Steffen Geißler, Physiotherapeut, Mitbegründer und Dozent des Kalari Kendram für Kalarippayat, Kalari Chikitsa, Marma Chikitsa und Ayurveda. Steffen Geißler entdeckte `93 auf der Suche nach den Ursprüngen der Kampfkünste die Kalari Tradition in Indien.

Nach seinen mehrjährigen Aufenthalten in Indien eröffnete er als offizieller Repräsentant der Kerala Kalarippayat Academy (Kannur, Kerala / Indien) den Kalari-Hamburg, ein Ausbildungsort für Kalarippayat und Kalari Chikitsa. In seiner Tätigkeit als Physiotherapeut hat er sich besonders auf die Therapien des Kalari Chikitsa, Marma Chikitsa und Ayurveda spezialisiert.

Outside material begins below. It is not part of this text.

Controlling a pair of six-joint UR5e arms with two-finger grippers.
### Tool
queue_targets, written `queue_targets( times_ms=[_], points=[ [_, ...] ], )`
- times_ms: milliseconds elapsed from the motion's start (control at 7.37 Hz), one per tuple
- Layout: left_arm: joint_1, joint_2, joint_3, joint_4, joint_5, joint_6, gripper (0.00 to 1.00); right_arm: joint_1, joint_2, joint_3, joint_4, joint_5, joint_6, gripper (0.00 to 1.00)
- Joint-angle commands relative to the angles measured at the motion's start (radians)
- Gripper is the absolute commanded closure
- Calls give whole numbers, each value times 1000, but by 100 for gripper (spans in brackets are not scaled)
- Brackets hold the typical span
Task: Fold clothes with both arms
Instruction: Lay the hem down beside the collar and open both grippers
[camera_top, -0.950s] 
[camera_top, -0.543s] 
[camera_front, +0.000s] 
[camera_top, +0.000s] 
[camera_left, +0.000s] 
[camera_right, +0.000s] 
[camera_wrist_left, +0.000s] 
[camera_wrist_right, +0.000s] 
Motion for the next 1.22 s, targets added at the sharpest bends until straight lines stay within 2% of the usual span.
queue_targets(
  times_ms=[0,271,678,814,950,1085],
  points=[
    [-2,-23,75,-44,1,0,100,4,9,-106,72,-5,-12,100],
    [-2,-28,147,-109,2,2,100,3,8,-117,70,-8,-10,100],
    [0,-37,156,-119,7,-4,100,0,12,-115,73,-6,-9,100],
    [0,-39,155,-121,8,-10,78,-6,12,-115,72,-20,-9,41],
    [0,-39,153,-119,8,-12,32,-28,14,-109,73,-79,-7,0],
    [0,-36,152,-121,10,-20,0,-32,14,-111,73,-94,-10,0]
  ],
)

Er vereint das moderne Wissen der Physiotherapie, manuellen Therapie und Applied Kinesiology mit der traditionellen Heilkunde der Kalaris. In den letzten Jahren arbeitete Steffen Geißler in verschiedenen Praxen und Reha-Zentren. Darüber hinaus gibt er seine Erfahrungen in Seminaren und Ausbildungen auf internationaler Ebene weiter.